O Enhenho Roncardozinho, cena de terror aqui relatada não é o único. Segundo o Balanço da Questão Agrária no Brasil em 2021, da Comissão Pastoral da Terra Nordeste 2 (CPT NE2), a situação já era complicada em outras localidades como no Engenho Batateiras, no município de Maraial e no Engenho Fervedouro, no município de Jaqueira.

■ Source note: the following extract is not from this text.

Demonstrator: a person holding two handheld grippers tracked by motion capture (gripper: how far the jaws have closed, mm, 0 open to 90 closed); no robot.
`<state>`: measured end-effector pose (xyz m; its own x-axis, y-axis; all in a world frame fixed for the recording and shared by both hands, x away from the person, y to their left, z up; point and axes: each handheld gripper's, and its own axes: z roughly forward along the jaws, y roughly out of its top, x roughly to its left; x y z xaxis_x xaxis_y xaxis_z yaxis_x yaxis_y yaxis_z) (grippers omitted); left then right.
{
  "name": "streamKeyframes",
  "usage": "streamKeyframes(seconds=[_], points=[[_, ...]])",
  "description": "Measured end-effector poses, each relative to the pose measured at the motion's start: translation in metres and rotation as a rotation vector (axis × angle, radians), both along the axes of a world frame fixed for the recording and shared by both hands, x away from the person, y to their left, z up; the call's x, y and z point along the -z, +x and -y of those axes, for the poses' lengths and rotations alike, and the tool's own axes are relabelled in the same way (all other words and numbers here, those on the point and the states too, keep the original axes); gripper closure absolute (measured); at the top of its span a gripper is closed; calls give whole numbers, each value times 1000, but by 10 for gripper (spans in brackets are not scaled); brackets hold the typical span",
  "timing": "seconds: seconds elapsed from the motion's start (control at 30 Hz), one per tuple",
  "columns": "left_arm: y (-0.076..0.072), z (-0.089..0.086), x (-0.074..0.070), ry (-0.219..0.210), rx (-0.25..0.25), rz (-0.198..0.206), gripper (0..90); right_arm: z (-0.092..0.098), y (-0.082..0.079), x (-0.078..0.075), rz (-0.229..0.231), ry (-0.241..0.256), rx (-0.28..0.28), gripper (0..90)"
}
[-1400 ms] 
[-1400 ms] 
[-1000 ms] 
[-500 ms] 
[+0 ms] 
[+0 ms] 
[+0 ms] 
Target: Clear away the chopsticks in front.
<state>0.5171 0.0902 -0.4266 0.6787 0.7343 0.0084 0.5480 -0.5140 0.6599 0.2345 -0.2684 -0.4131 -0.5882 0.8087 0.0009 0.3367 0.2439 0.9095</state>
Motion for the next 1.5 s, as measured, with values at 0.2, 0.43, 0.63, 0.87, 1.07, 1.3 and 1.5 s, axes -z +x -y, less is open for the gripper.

Decadentes, as usinas se tornaram imóveis no sentido mais literal possível, repletas de dívidas. Mas, a terra que os antigos senhores de engenho, agora como herança de muita gente de sobrenome conhecido em Pernambuco achavam ser deles, é a terra secular de família inteiras – e essas sempre foram dinâmicas – desde o absurdo da escravidão escancarada e depois da escravidão escondida, como bem mostra o livro genial “Torto Arado”, de Itamar Vieira Junior e Açúcar, filme de Sérgio Oliveira e Renata Pinheiro.

Daí o conflito: usinas repassadas para empresas do ramo imobiliário e pecuária. No fim é o mesmo capitalismo predatório que tenta se livrar de corpos indesejáveis através da violência. Mesmo que para isso executem uma criança de apenas 9 anos.

Longe de ser um problema exclusivamente pernambucano, como muitos Pau D’arcos e Eldorados dos Carajás é preciso uma ação contundente do Governo do Estado de Pernambuco. Tudo menos do que isso é o puro horror. Se a execução de uma criança de 9 anos não nos mover na direção correta é porque estamos todos mortos nas nossas conveniências.

Depois dessa tragédia tão certa do campo brasileiro, as famílias da região estão sendo ouvidas pelo Programa Estadual de Proteção aos Defensores dos Direitos Humanos (PEPDDH-PE), que faz parte da Secretaria Executiva de Direitos Humanos no Estado.

A verdade é  que o Brasil parou no tempo de uma república grileira, em que a força desse faroeste latino se faz presente em quem planta mais gente como semente de morte, de corpos perfurados por balas limpas a mando de gente suja e que abre caminhos para campos de gados, e onde cultivam o deus do agronegócio que é o deus do assassinato.